Trove itself needs a radical overhaul. What is currently a Frankenstein’s monster of dead and mouldering technologies and systems needs more than just cosmetic surgery. It needs to be rebuilt from the ground up as an essential component of national library services.
On this note, we might ask why Trove is yet again the part of the library that ends up terminal. There is no suggestion that without additional funding the library’s catalogue will be shut down, or the shelves sold and the books kept on the floor, or the oral history collection deleted to save on server space. Such things would be unthinkable.
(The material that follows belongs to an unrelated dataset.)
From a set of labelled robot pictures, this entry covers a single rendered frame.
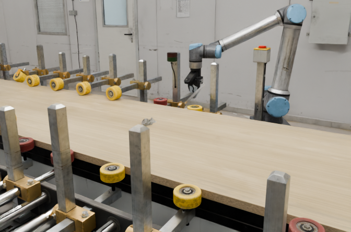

The fact that the demise of Trove remains thinkable means it is still seen (by some at least) as an optional extra rather than a vital organ. Public access should not be the first sacrificial offering every time there is a budget crisis.
All our cultural institutions need sustainable funding
We also know the impact of chronic underfunding runs far deeper than Trove. After years of neglect, the roof of the National Library’s heritage building is currently being repaired, restricting public access to significant collections material for months. It shouldn’t be this way.
Other peak cultural institutions are faring no better. The National Archives of Australia was left begging for public donations to save parts of its collections before a one-off dose of funding. The National Gallery of Australia has a $265 million budget shortfall that could lead to extensive job losses and reduced opening hours. The National Film and Sound Archive is losing the battle to preserve thousands of hours of film, television and audio stored on obsolete and deteriorating media.
Only the Australian War Memorial seems in rude health.
Yet here we are, sitting at Trove’s bedside, begging the government for another injection – when far more sustained and holistic treatment is required.
We need a comprehensive health strategy for all our national cultural institutions. We need sustainable, recurrent funding, rather than just a series of booster shots. And we need government investment that recognises that access to our national and state collections – including via digital platforms like Trove – is essential for researchers and writers, family historians, school students, and the incurably curious.